Exploring fusion domain: Advancing infrared and visible image fusion via IDFFN-GAN
Juan Li, Xiaoqian Shi, Yanan Li, Huabing Zhou
Abstract
Infrared (IR) and visible (VI) images are crucial in applications such as surveillance and night vision, where each modality provides complementary information—IR captures thermal details, while VI captures textures.
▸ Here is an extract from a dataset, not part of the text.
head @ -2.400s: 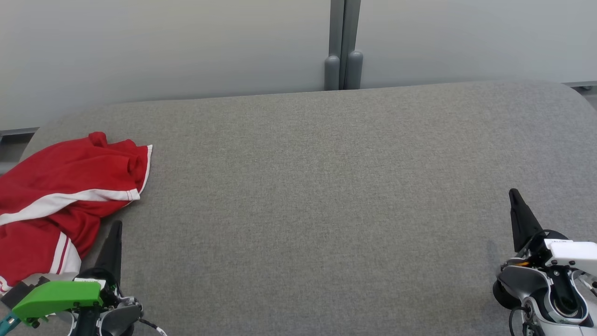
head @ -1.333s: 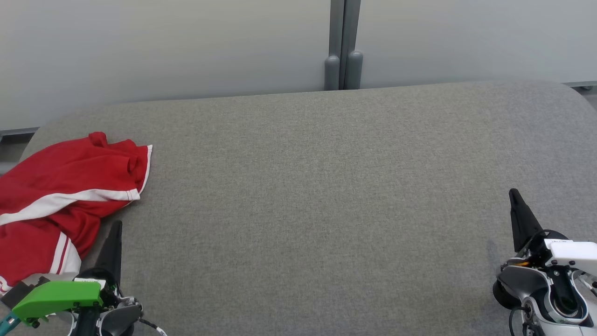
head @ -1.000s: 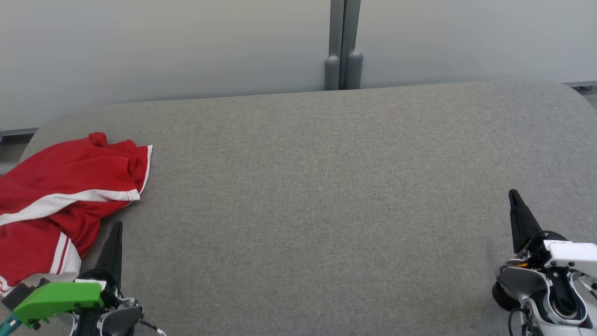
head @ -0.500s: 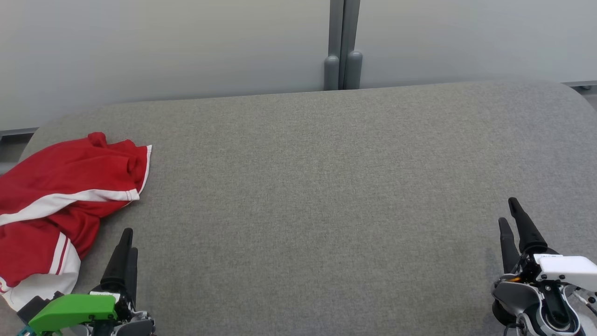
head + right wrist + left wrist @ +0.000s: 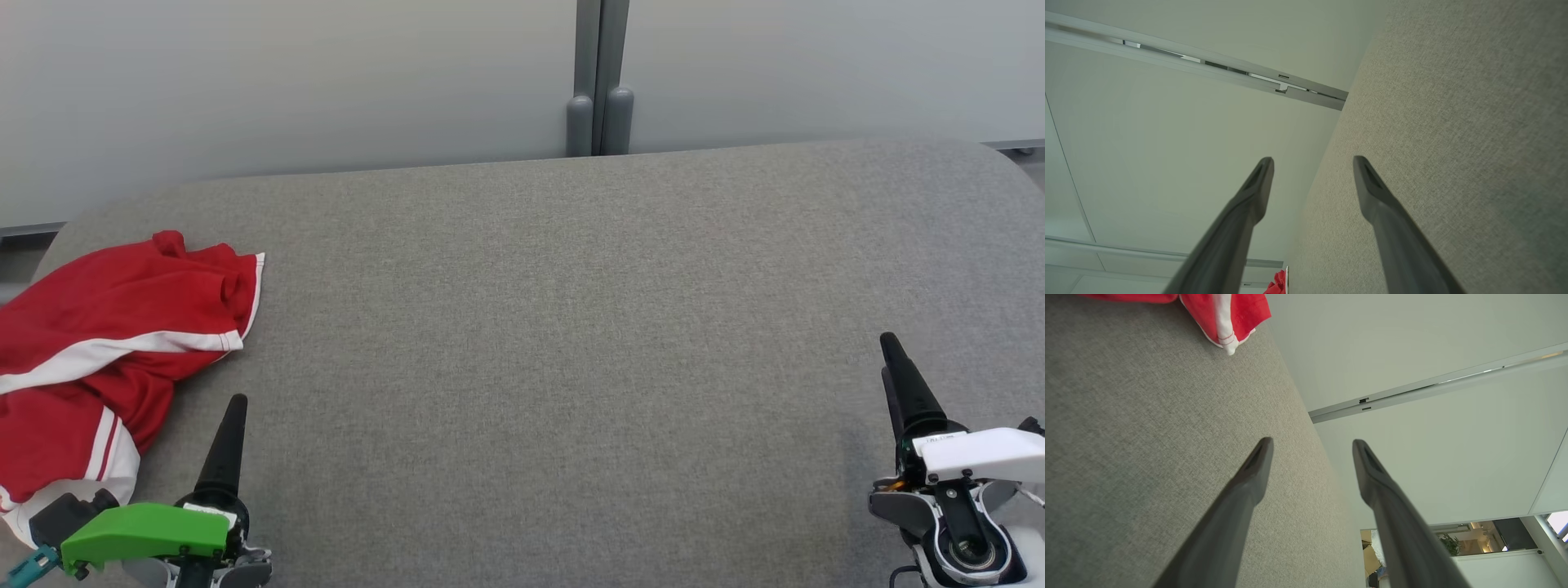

Fusing these images is essential to combine their strengths , resulting in a more comprehensive and informative image. In this work, we introduce the “fusion domain” concept, a unique distribution that optimally blends IR and VI features. Our primary contribution is developing the Intermediate Domain Feature Fusion Network (IDFFN), which employs an MLP to learn the optimal domain factor for this fusion. Integrated with the IDFFN-GAN’s dual discriminators , our approach refines the fusion process to produce images that better preserve thermal and texture details from the proposed fusion and gradient domains. Experimental results demonstrate that our method achieves a 5% boost in Entropy (EN), a 50% rise in Spatial Frequency (SF), a 58% improvement in Average Gradient (AG), a 10% enhancement in Standard Deviation (SD), and a remarkable 198% increase in N A B / F compared to state-of-the-art techniques, ensuring superior retention of specific features from both modalities.